DNA Replication Kinetics

Eukaryotic genomes replicate in defined patterns, with some parts of the genome replicating early in S phase and other parts replicating later. Replication timing correlates with transcription, chromatin modification, sub-nuclear localization and genome evolution, suggesting an intimate association between replication timing and other important aspects of chromosome metabolism. However, the mechanisms that regulate replication timing are currently poorly understood. We are interested in the biochemical mechanisms that regulate the timing of origin firing, how such mechanisms allow coordination of timing across the genome and how such coordination facilitates robust replication kinetics, ensuring that replication is efficiently completed in all cells.

We developed a computational approach to extract replication kinetics from genome-wide replication time courses. Our results support a model where earlier-firing origins have more MCM complexes loaded and a more-accessible chromatin environment. The MCM complex is the replicative helicase; its loading is what establishes sites as potential replication origins. We propose that the timing of origin firing is regulated in by the number of MCM complexes loaded at an origin. Thus, our model suggests a detailed, testable, biochemically plausible mechanism for the regulation of replication timing in eukaryotes. Biochemical validation of our model confirms that early firing origins have more MCM loaded and that changing the number of MCMs loaded at an origin changes its replication timing (Das et al. 2015). We are currently exploring how MCM loading is regulated at different origins.

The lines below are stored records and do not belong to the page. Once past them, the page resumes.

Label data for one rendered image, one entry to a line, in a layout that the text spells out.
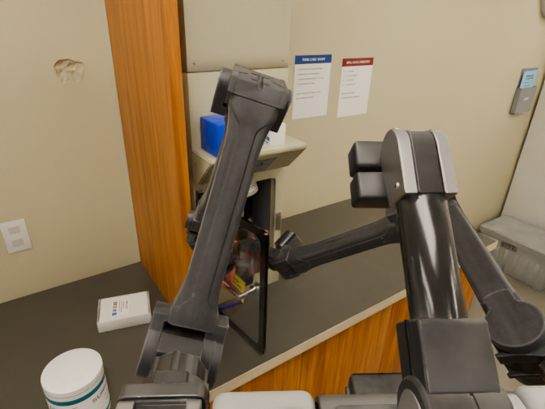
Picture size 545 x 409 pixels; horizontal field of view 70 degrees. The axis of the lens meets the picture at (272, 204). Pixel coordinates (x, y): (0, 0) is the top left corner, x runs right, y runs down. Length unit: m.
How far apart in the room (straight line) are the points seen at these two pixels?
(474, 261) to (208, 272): 0.48
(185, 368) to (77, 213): 1.12
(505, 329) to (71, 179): 1.31
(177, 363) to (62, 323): 1.00
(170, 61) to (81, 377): 0.74
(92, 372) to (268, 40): 0.95
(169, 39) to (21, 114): 0.64
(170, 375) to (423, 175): 0.34
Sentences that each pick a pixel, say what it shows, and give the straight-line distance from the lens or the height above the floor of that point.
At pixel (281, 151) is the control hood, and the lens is 1.12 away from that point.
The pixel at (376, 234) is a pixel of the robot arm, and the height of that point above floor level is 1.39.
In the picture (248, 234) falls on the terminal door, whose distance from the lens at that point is 0.97.
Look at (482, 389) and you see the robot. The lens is 0.36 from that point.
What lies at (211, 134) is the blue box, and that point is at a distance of 1.03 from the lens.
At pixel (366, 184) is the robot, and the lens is 0.42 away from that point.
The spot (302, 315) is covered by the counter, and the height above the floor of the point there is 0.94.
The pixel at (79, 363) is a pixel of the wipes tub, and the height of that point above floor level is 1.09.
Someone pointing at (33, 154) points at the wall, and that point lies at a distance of 1.46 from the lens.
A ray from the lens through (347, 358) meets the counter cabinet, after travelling 1.60.
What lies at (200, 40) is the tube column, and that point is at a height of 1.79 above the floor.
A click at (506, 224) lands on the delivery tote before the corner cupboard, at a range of 3.84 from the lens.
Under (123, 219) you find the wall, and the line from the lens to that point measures 1.60.
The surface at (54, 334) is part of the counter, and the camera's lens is 1.44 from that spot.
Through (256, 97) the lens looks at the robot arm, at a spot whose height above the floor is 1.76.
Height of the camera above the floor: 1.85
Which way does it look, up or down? 26 degrees down
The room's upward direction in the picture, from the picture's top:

We are also developing high-throughput, genome-wide, single-molecule approaches to map replication origins and characterize replication kinetics in metazoan genomes (Klein et al. 2017). This new technology will allow test the generality of the mechanisms we discover in yeast to more complicated mammalian genomes.

Cell Size Control

How cells know how big they are is a long-standing biological puzzle. Proper size control is essential for cell viability and cells actively compensate for cell-size perturbations—growing more before division when too small and dividing sooner when to big. Yet, how most cells regulate division in response to size is still a mystery. We have recently shown that, in fission yeast, two direct activators of mitosis, the Cdc13 cyclin and the Cdc25 phosphatase, are expressed in a size-dependent manner (Keifenheim et al. 2017). This manner of expression is unusual because most proteins maintain a constant concentration as cells grow. However, this unusual behavior of two key cell cycle regulators supports the accumulating-activator hypothesis of cell size control. The accumulating-activator hypothesis posits that size-dependent accumulation of a limiting mitotic activator regulates cell size by restraining mitosis when cells are small and express low amounts of the activator, but driving mitosis when cells are large and contain a high amount of the activator. We are testing the hypothesis that Cdc13 and Cdc25 are redundant accumulating activators in fission yeast. We are also investigating how Cdc13 and Cdc25 are expressed in a size dependent manner.